**Activity:** Every line below that holds the string "several" should be copied.

Input data below:

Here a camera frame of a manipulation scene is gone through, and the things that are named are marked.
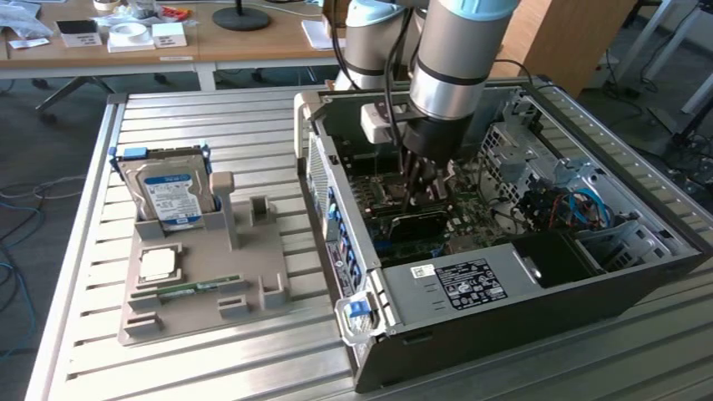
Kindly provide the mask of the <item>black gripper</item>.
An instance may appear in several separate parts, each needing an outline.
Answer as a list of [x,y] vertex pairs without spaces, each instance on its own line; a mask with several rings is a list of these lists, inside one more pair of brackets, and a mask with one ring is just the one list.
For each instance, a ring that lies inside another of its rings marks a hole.
[[437,184],[443,186],[448,163],[459,152],[472,117],[443,120],[425,117],[407,122],[400,150],[405,201]]

End of Input data.

**Solution to the exercise:**
An instance may appear in several separate parts, each needing an outline.
Answer as a list of [x,y] vertex pairs without spaces, each instance on its own line; a mask with several rings is a list of these lists, inside one more pair of brackets, and a mask with one ring is just the one list.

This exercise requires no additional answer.